Notes on others: Speaking of Ueckert, he was fine in his inning against three left-handed hitters, two of whom got decent wood on fastballs … Scott Kobos walked two batters in his save for Tennessee, but struck out the side otherwise … It was a shaky first outing for Max Bain, who’s getting stretched out still after a shortened spring, but he avoided disaster by inducing two double play grounders. Has played with the delivery some, which now looks more athletic and makes the 96 mph heat look easier than ever … Bradford Deppermann loaded the bases on a HBP-HBP-Single start to his inning, but then reached back and blew 94 past the next three hitters a whole lot of times … I’m really happy for Jose Albertos, who pitched two good innings in a 2-1 game, which is the kind of high-stress situation that was too much for him for a couple years there. The velocity doesn’t look to be what it once was, but Albertos is showing a lot of comfort with increased breaking ball usage, a 10-4 offering with hard, late bite … Interesting to see the Pelicans are using Frankie Scalzo Jr. as a piggyback while using Tyler Santana as a fireman reliever, the exact opposite as how I might expect it.
Starters
• Caleb Kilian. His 53 pitches only created eight outs, but six of those were strikeouts and there was basically no hard contact allowed. In six different plate appearances, Kilian went six or more pitches with a batter, which led to the high pitch count. But only one time did that batter reach base (the lone walk allowed). The curveball looked really good, re-affirming the hope from the Arizona Fall League championship game that it had quickly blossomed into a plus pitch. I don’t think we saw any of the new changeup, and actually, Kilian wasn’t quite as sharp with his cutter as I’ve seen him in the past. But the two-seam and four-seam both looked good — it’s such easy velocity — and it didn’t feel like he was all that tested as it was. He’ll be ready soon, folks.

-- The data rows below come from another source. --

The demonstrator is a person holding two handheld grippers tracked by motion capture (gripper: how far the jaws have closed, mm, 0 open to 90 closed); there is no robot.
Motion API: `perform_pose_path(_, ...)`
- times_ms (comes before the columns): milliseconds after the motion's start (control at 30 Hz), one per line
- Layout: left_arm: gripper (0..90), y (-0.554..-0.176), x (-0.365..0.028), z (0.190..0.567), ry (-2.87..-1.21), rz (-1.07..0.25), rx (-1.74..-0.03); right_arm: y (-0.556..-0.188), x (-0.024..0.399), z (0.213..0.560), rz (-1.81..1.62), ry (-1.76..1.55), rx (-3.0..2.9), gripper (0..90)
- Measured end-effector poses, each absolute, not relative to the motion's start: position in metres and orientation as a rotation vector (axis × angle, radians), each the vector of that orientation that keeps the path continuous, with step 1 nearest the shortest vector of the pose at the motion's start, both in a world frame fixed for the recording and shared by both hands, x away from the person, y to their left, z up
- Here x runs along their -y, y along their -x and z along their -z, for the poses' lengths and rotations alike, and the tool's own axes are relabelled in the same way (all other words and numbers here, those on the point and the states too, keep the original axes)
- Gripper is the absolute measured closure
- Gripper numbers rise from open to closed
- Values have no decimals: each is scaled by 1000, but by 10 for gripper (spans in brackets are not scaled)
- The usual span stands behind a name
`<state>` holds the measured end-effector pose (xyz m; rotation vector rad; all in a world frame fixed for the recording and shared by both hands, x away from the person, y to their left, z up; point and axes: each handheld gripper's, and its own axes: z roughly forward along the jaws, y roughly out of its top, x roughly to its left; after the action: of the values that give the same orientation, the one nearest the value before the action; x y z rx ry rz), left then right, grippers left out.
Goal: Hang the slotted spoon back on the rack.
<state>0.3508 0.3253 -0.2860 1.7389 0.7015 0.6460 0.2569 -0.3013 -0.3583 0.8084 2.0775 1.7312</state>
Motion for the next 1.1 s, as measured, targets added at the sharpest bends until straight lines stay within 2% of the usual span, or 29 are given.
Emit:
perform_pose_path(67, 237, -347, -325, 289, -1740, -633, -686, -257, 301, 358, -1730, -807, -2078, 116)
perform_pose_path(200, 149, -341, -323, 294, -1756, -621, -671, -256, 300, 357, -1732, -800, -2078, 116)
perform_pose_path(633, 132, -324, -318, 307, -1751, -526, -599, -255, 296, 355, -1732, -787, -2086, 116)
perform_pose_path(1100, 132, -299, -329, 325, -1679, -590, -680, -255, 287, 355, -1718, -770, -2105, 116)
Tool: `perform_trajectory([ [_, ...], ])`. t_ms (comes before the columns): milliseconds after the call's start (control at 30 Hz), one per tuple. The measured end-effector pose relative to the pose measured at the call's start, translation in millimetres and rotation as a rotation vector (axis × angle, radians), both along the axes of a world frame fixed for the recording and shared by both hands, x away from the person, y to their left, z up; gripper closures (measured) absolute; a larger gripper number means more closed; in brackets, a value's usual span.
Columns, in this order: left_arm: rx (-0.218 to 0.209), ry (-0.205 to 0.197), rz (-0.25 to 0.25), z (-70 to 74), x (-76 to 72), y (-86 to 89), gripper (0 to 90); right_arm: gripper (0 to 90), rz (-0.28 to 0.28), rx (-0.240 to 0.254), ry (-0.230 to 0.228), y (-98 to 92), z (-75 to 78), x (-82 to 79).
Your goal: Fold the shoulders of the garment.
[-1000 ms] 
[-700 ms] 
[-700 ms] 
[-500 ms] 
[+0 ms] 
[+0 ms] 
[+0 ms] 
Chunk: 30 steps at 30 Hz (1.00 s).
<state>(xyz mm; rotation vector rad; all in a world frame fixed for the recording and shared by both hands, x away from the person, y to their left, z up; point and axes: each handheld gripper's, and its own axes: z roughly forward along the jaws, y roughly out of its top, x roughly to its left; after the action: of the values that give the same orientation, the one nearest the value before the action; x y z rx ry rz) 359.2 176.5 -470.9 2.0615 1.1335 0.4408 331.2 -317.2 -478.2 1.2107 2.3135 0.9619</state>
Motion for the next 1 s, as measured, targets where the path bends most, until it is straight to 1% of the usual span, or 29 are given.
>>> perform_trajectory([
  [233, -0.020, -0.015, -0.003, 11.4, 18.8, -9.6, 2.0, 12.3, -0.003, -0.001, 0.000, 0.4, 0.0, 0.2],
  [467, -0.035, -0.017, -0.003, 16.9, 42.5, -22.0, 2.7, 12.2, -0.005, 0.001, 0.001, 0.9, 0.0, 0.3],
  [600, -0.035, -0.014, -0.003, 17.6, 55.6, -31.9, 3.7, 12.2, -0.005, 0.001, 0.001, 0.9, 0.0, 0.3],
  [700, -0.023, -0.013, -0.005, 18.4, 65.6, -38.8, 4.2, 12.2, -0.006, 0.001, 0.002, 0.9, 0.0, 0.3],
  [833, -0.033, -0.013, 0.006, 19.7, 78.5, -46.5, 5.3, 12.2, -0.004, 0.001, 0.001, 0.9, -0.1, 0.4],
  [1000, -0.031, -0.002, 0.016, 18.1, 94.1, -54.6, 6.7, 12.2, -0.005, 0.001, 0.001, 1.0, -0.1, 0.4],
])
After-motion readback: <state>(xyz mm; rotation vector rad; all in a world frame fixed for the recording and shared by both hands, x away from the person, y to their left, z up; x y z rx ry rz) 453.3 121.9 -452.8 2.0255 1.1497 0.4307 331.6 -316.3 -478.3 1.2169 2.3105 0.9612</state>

It took 23 pitches, but Kilian gets out of the first with three Ks and no runs pic.twitter.com/MzFcRK4nop
— Todd ⚾️🐻🦌 (@CubsCentral08) April 9, 2022
• Ryan Jensen. Jensen fell down 2-0 to six of the 14 hitters he faced, and here was the outcome in those situations: walk, lineout, strikeout, flyout, strikeout, reach on error. Between some good BABIP luck and some good pitching behind in the count, Jensen escaped damage early, and then got hot late. I can’t get too specific on individual pitches, sadly, as the CF camera in Tennessee isn’t working for MiLB.tv yet. (Just putting that out there.)
• D.J. Herz. It was like no time passed at all, with Herz generating the same ugly swings he did last year. I really think the biggest factor in those swings is the angle his pitches approach the plate from, it’s just nothing that hitters are used to. They’re late on down-the-middle fastballs in hitter’s counts, they’re helpless against the changeup. If this continues long, I hope the Cubs aggressively move Herz to a place with more advanced hitters; he needs the challenge.
• Luke Little. This was my first non-highlight opportunity to watch Little, so let me give you the description: huge high-waisted build, stands on first base side of rubber, pitches entirely from stretch, delivery starts slow and then explodes on leg block, throws across body at 3/4 release point, falls off a bit towards third. You feel the velocity with him in a way that you don’t always with 98-99 mph anymore. Showed both a slider and curveball that have similar horizontal shapes, but enough velocity separation (8 mph) to make them distinct. Was comfortable throwing the slider in three-ball counts. Noteworthy that he only faced one left-handed hitter in the RiverDogs lineup — former ACC Player of the Year Bobby Seymour — and he wasted Seymour on three pitches (breaker-breaker-heat), with Seymour offering two check swings that might get him the sword emoji on Pitching Ninja. Lefties will truly have no chance against Little.